Nicht wenige Bands der Postpunk-Ära kommen als lebende Tote zurück, zwängen sich in schwarze Klamotten, helfen vielleicht noch mit Kajal nach, um einen Auftritt auf dem jährlich in Leipzig stattfindenden Szenekarneval zu ergattern; Cindytalk gehen schon seit Jahren ihren eigenen (sehr eigenständigen) Weg und haben sich klanglich dabei (wieder einmal) neu erfunden. Die Elektronik, die das letzte verbliebene Mitglied Gordon Sharp seit einigen Jahren passenderweise auf Editions Mego veröffentlicht, lotet aus, was im Spannungsfeld von Mensch und Maschine klanglich alles möglich ist.

 

„Time To Fall“ beginnt mit kristallinen Klängen, die an eine symphonische Version von Tietchens „Mengen“-Stücken denken lassen. Es fräsen sich aber auch fiese Hochtöne und Noiseelemente in den Track. Ab der zweiten Hälfte kommen verrauschte Klangflächen hinzu, die Elektronik klingt wie Meeresrauschen und lässt das Stück dezent ausklingen. „My Drift As A Ghost“ beginnt melodisch, bevor wie Hubschrauberblätter klingende Passagen hinzukommen und der Track sich zu rauschhaftem Noise verdichtet. „To A Dying Star“ wird von keiner pathosgetränkten Atmosphäre durchzogen, eher scheint diese Hommage an einen sterbenden Stern den Kampf der Materie zu illustrieren: Es brummt, die Elektronik klingt wie das Blubbern von Wasser, dann hört man wieder diese kristallinen Klänge, schließlich Stille und Ende. „Interruptum“ klingt subtiler, bestehet aus dunklen, verhallten Geräuschen, knisternder Elektronik, dumpfem Pochen und Melodien, die klingen, als seien sie in einem Eispalast aufgenommen worden.
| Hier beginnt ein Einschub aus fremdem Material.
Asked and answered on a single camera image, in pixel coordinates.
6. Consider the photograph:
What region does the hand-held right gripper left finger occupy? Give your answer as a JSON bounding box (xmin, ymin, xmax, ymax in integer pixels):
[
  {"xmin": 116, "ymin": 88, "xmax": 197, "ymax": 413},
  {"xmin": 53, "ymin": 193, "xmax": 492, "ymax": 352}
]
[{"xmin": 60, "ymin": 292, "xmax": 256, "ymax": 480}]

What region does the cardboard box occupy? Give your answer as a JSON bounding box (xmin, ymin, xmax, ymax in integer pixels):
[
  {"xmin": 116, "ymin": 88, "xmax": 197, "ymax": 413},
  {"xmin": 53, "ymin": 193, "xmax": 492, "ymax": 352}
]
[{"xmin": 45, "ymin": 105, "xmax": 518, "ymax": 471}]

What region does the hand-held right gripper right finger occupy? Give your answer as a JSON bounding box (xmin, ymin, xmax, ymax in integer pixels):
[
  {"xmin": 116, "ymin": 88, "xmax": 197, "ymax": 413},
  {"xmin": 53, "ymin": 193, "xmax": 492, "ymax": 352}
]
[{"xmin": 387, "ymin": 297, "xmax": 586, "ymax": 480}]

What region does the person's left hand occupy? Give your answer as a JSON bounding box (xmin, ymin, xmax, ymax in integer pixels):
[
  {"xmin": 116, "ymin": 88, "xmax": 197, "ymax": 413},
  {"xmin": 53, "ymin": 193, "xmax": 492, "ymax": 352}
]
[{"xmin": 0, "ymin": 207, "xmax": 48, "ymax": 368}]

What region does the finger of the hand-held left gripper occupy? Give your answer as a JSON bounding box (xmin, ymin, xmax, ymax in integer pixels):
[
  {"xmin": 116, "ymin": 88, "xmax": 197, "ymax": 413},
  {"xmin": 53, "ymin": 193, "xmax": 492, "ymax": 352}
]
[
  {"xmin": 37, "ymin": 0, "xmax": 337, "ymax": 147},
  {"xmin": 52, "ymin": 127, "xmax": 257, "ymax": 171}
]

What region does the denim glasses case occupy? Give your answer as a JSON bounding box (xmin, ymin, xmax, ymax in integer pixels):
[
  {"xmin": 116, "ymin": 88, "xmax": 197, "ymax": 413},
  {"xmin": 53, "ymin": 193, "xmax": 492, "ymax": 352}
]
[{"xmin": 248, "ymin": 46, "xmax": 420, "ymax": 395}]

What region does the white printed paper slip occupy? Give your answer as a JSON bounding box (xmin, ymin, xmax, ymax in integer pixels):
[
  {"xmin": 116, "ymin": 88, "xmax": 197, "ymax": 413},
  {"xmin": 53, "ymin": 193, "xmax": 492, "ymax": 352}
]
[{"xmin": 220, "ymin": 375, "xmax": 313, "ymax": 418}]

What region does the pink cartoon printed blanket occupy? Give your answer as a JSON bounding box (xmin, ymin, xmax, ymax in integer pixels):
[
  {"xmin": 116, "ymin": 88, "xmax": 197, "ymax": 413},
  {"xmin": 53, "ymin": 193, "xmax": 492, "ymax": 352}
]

Im Kontext dieses Albums ist das vielleicht das melancholischte Stück. Was hier wie auch auf den anderen Tracks des Albums beeindruckt, ist wie scheinbar disparate Momente inmmer wieder zu einem Ganzen verdichtet werden. „As If We Had Once Been“ ist dagegen unruhiger, hektischer, wird von Perkussion durchzogen und hat passagenweise durchaus Power Electronic-Qualitäten. „On A Pure Plane“, der Abschluss des Albums, scheint noch einmal alles kombinieren und kontrastieren zu wollen: Hier hört man mach Vogelgezwitscher klingende Elektronik, aber auch heftigen Noise, melodische Klangflächen, die aber nie die Oberhand gewinnen (können).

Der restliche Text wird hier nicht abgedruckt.